§ **Task to complete**:
A faithful copy of the listing below is required.
*** Data below ***
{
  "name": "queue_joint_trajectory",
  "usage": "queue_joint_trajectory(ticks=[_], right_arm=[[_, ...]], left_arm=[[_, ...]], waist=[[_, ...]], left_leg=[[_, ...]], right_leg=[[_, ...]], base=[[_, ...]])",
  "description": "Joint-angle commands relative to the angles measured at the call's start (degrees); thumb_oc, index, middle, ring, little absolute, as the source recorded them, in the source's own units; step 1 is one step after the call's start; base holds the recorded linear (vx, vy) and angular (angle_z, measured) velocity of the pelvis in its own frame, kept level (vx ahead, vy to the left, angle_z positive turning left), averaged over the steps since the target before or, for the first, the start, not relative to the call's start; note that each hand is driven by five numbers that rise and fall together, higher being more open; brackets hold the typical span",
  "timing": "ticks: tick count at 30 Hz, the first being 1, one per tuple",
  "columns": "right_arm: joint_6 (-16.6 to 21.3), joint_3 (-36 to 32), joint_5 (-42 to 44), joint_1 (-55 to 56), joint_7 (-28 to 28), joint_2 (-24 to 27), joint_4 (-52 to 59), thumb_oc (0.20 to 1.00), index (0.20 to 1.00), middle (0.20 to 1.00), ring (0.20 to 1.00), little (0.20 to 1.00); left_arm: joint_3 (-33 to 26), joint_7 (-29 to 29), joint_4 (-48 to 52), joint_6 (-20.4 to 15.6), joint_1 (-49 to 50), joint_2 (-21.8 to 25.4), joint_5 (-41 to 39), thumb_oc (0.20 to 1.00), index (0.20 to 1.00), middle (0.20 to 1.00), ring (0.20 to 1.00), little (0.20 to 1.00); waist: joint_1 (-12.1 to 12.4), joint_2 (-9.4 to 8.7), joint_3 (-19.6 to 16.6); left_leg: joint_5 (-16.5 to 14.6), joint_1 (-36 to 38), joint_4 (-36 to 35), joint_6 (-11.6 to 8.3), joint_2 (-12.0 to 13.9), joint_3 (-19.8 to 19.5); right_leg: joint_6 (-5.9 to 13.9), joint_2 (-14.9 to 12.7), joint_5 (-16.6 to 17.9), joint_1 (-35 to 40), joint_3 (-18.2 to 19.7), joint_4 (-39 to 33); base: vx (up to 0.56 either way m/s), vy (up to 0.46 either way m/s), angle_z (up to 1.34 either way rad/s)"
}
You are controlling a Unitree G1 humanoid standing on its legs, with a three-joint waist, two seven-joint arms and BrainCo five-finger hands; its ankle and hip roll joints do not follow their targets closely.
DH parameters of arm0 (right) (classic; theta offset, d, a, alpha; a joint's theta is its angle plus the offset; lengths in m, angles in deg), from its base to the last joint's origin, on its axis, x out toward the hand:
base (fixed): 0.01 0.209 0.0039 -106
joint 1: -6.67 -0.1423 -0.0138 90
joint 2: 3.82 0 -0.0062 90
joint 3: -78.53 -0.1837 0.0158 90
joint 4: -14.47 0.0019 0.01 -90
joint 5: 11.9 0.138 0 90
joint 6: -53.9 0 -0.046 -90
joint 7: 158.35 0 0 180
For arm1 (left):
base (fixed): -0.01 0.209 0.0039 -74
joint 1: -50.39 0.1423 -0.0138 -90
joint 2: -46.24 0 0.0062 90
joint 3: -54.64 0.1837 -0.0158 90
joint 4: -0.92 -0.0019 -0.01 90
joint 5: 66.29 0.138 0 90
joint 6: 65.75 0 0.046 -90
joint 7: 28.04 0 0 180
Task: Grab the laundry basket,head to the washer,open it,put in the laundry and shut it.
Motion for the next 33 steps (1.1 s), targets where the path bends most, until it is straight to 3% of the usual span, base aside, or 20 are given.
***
§ **Output**:
{
  "name": "queue_joint_trajectory",
  "usage": "queue_joint_trajectory(ticks=[_], right_arm=[[_, ...]], left_arm=[[_, ...]], waist=[[_, ...]], left_leg=[[_, ...]], right_leg=[[_, ...]], base=[[_, ...]])",
  "description": "Joint-angle commands relative to the angles measured at the call's start (degrees); thumb_oc, index, middle, ring, little absolute, as the source recorded them, in the source's own units; step 1 is one step after the call's start; base holds the recorded linear (vx, vy) and angular (angle_z, measured) velocity of the pelvis in its own frame, kept level (vx ahead, vy to the left, angle_z positive turning left), averaged over the steps since the target before or, for the first, the start, not relative to the call's start; note that each hand is driven by five numbers that rise and fall together, higher being more open; brackets hold the typical span",
  "timing": "ticks: tick count at 30 Hz, the first being 1, one per tuple",
  "columns": "right_arm: joint_6 (-16.6 to 21.3), joint_3 (-36 to 32), joint_5 (-42 to 44), joint_1 (-55 to 56), joint_7 (-28 to 28), joint_2 (-24 to 27), joint_4 (-52 to 59), thumb_oc (0.20 to 1.00), index (0.20 to 1.00), middle (0.20 to 1.00), ring (0.20 to 1.00), little (0.20 to 1.00); left_arm: joint_3 (-33 to 26), joint_7 (-29 to 29), joint_4 (-48 to 52), joint_6 (-20.4 to 15.6), joint_1 (-49 to 50), joint_2 (-21.8 to 25.4), joint_5 (-41 to 39), thumb_oc (0.20 to 1.00), index (0.20 to 1.00), middle (0.20 to 1.00), ring (0.20 to 1.00), little (0.20 to 1.00); waist: joint_1 (-12.1 to 12.4), joint_2 (-9.4 to 8.7), joint_3 (-19.6 to 16.6); left_leg: joint_5 (-16.5 to 14.6), joint_1 (-36 to 38), joint_4 (-36 to 35), joint_6 (-11.6 to 8.3), joint_2 (-12.0 to 13.9), joint_3 (-19.8 to 19.5); right_leg: joint_6 (-5.9 to 13.9), joint_2 (-14.9 to 12.7), joint_5 (-16.6 to 17.9), joint_1 (-35 to 40), joint_3 (-18.2 to 19.7), joint_4 (-39 to 33); base: vx (up to 0.56 either way m/s), vy (up to 0.46 either way m/s), angle_z (up to 1.34 either way rad/s)"
}
You are controlling a Unitree G1 humanoid standing on its legs, with a three-joint waist, two seven-joint arms and BrainCo five-finger hands; its ankle and hip roll joints do not follow their targets closely.
DH parameters of arm0 (right) (classic; theta offset, d, a, alpha; a joint's theta is its angle plus the offset; lengths in m, angles in deg), from its base to the last joint's origin, on its axis, x out toward the hand:
base (fixed): 0.01 0.209 0.0039 -106
joint 1: -6.67 -0.1423 -0.0138 90
joint 2: 3.82 0 -0.0062 90
joint 3: -78.53 -0.1837 0.0158 90
joint 4: -14.47 0.0019 0.01 -90
joint 5: 11.9 0.138 0 90
joint 6: -53.9 0 -0.046 -90
joint 7: 158.35 0 0 180
For arm1 (left):
base (fixed): -0.01 0.209 0.0039 -74
joint 1: -50.39 0.1423 -0.0138 -90
joint 2: -46.24 0 0.0062 90
joint 3: -54.64 0.1837 -0.0158 90
joint 4: -0.92 -0.0019 -0.01 90
joint 5: 66.29 0.138 0 90
joint 6: 65.75 0 0.046 -90
joint 7: 28.04 0 0 180
Task: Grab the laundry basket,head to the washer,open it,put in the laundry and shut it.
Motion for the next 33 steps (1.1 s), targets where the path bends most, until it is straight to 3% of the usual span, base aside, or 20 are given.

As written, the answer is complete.